Définition doctrinale
Dynamiques interprétatives : Mécanismes de dérive, simplification, inertie et amplification dans les systèmes d’interprétation.
Cette note prend le titre « Quand une IA produit du récit sans demande humaine » comme point d’entrée : on clarifie ce que le système peut affirmer, ce qu’il doit conditionner, et ce qu’il doit refuser d’inférer.
Ce que l’énoncé implique
Que révèle « Quand une IA produit du récit sans demande humaine » comme problème d’interprétation ?
Une doctrine utile décrit les forces en présence : inertie, amplification, compression du contexte, et économie de preuve.
Les dynamiques interprétatives décrivent comment un système glisse : il simplifie pour répondre plus vite, il stabilise des approximations, puis il transforme ces approximations en normes.
Pourquoi c’est un enjeu institutionnel
Une surface doctrinale n’est pas un « contenu » au sens marketing. C’est un mécanisme de stabilité : il aligne les humains, les agents et les audits sur les mêmes définitions.
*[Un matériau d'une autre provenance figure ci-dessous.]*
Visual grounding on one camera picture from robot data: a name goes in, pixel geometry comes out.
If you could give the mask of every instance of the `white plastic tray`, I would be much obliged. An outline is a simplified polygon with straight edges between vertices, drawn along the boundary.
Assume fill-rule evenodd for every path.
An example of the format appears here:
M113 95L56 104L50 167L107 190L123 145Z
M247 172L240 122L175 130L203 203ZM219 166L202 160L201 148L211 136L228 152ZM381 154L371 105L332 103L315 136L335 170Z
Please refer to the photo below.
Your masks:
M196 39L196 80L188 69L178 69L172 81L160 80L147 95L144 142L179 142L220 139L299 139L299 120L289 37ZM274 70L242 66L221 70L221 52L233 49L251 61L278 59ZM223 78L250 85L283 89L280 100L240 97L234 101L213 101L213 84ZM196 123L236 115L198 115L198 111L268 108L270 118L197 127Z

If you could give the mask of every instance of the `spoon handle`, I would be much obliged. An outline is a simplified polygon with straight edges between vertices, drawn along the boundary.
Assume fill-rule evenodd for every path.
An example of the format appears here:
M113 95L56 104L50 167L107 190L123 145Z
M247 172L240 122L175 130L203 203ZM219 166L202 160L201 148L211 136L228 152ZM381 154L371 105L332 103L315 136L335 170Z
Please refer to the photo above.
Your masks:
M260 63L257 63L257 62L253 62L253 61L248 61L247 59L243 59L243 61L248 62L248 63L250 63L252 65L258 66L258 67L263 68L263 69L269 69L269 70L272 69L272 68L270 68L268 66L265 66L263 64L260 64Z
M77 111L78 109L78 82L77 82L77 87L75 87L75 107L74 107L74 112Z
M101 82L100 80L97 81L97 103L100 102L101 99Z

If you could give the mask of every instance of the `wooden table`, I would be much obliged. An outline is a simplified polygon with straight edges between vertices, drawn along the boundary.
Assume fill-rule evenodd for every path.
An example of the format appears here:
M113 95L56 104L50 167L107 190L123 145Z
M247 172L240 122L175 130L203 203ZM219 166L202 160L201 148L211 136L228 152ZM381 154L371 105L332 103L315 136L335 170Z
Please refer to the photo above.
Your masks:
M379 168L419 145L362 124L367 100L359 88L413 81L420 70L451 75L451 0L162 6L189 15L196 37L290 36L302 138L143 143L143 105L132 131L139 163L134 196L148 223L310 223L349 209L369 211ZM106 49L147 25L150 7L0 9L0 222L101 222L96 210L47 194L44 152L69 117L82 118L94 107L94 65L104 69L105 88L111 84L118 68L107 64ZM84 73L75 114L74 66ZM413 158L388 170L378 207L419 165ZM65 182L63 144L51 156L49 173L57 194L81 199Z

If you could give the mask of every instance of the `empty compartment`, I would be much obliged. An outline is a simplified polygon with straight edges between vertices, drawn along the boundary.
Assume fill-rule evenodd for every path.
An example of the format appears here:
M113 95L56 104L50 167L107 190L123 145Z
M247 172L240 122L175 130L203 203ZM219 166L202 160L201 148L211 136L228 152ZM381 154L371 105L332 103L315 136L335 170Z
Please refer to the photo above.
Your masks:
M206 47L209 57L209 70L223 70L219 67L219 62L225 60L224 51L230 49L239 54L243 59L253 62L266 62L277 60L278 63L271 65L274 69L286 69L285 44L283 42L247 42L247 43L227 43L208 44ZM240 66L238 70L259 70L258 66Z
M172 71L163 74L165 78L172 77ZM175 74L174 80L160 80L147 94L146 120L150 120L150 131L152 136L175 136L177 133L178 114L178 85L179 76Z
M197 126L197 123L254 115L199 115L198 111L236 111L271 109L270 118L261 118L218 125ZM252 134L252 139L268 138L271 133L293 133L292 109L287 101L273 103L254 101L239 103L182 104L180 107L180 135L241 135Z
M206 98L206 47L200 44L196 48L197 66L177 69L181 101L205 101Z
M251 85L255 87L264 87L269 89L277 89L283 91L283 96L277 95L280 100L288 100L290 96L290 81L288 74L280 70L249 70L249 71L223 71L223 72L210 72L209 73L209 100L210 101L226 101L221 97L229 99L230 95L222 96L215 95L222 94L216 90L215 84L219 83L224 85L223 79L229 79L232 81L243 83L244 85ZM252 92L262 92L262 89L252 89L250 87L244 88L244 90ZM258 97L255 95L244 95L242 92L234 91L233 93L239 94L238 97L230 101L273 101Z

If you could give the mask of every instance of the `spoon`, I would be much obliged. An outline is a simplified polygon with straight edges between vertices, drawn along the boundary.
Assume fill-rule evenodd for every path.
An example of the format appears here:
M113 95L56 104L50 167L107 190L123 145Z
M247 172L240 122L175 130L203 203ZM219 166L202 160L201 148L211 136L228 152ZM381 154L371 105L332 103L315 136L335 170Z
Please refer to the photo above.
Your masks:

Les organisations n’ont pas seulement un problème de contenus : elles ont un problème de stabilité interprétative.
La conséquence attendue : moins d’ambiguïtés, moins d’erreurs plausibles, et une capacité à corriger sans réécrire l’histoire.
Signaux publics
Signaux observables, publiables et auditables sans exposer de recette :
- Conflits de sources non arbitrés (silence absent).
- Économie de preuve (quand un système répond « trop vite »).
- Inertie des réponses et mémoire implicite.
- Glissements de sens entre versions, pages ou langues.
- Amplification de signaux faibles et effets de boucle.
- Attributs ajoutés sans preuve explicite.
Ces signaux sont volontairement génériques : ils guident la lecture et l’audit, sans exposer d’instrumentation propriétaire.